What the task asks
In the data below, find each line carrying the string "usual" and copy it out.

Dataset content

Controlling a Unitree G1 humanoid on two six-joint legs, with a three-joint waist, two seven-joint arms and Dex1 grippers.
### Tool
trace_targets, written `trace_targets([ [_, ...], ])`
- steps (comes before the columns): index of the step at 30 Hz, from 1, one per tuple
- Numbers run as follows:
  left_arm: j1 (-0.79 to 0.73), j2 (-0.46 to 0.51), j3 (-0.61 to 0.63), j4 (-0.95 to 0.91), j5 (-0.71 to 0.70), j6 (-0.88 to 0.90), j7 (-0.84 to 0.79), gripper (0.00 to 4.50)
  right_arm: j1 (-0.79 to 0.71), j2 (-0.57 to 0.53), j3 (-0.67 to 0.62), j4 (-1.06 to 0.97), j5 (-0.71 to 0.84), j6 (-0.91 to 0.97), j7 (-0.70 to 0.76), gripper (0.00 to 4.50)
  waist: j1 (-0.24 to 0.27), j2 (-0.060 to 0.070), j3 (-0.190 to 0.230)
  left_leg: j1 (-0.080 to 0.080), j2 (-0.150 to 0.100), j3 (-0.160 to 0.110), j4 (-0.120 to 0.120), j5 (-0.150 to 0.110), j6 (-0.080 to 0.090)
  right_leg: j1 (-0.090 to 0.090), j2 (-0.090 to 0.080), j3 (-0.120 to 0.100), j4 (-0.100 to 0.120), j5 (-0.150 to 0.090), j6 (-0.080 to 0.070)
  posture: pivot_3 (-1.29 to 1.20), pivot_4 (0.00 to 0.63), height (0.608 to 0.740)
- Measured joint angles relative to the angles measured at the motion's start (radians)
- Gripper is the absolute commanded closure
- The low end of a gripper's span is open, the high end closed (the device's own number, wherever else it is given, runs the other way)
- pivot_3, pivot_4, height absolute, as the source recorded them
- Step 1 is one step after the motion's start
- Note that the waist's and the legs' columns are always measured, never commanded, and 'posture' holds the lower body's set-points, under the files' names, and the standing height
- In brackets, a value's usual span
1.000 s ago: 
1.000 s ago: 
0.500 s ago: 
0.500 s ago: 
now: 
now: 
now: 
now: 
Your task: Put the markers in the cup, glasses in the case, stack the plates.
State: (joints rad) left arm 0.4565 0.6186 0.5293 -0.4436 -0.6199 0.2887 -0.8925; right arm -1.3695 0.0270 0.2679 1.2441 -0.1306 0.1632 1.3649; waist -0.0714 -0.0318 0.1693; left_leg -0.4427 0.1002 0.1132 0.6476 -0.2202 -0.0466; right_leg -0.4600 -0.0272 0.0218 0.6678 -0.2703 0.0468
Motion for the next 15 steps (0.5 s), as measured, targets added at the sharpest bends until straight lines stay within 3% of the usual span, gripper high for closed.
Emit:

Your solution
- In brackets, a value's usual span
Motion for the next 15 steps (0.5 s), as measured, targets added at the sharpest bends until straight lines stay within 3% of the usual span, gripper high for closed.

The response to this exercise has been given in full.